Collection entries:

---+---

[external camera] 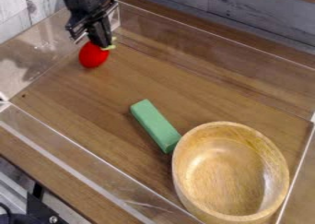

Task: Move the red object to the left side of the table

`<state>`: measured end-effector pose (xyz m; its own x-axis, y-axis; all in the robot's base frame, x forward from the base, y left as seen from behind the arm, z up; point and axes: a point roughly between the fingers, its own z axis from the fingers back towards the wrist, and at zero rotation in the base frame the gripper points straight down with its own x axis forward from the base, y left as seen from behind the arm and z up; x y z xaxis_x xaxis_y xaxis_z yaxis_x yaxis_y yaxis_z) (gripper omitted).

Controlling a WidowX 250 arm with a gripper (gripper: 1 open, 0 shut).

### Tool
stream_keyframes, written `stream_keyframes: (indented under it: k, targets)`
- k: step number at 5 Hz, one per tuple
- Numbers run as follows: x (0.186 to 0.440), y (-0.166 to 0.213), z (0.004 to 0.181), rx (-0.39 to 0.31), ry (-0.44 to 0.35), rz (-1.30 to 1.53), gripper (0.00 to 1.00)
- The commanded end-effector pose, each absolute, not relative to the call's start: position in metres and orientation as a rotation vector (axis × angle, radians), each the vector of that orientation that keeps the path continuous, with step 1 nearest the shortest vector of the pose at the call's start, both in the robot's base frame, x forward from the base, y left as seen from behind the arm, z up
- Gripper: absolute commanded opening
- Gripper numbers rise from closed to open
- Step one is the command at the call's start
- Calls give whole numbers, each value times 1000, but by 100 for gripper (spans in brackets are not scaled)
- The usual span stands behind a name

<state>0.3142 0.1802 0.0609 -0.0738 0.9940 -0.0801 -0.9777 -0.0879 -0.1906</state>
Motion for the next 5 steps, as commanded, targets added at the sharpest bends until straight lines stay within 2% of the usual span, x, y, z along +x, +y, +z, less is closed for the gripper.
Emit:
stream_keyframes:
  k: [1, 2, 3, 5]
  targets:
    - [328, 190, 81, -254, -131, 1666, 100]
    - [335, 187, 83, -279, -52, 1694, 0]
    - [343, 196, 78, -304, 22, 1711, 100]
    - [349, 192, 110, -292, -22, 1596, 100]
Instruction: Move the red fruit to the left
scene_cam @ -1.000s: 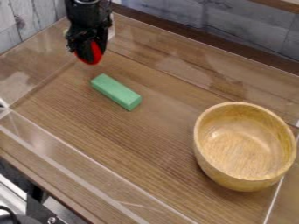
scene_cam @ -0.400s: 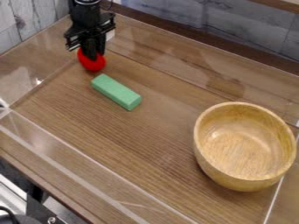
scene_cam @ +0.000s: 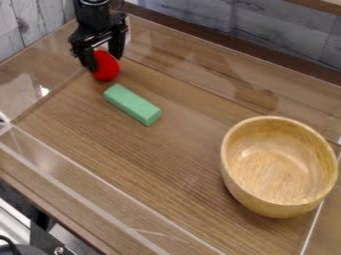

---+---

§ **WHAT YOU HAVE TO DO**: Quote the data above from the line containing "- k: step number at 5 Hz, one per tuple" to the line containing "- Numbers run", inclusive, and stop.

§ **SOLUTION TO THE EXERCISE**:
- k: step number at 5 Hz, one per tuple
- Numbers run as follows: x (0.186 to 0.440), y (-0.166 to 0.213), z (0.004 to 0.181), rx (-0.39 to 0.31), ry (-0.44 to 0.35), rz (-1.30 to 1.53), gripper (0.00 to 1.00)

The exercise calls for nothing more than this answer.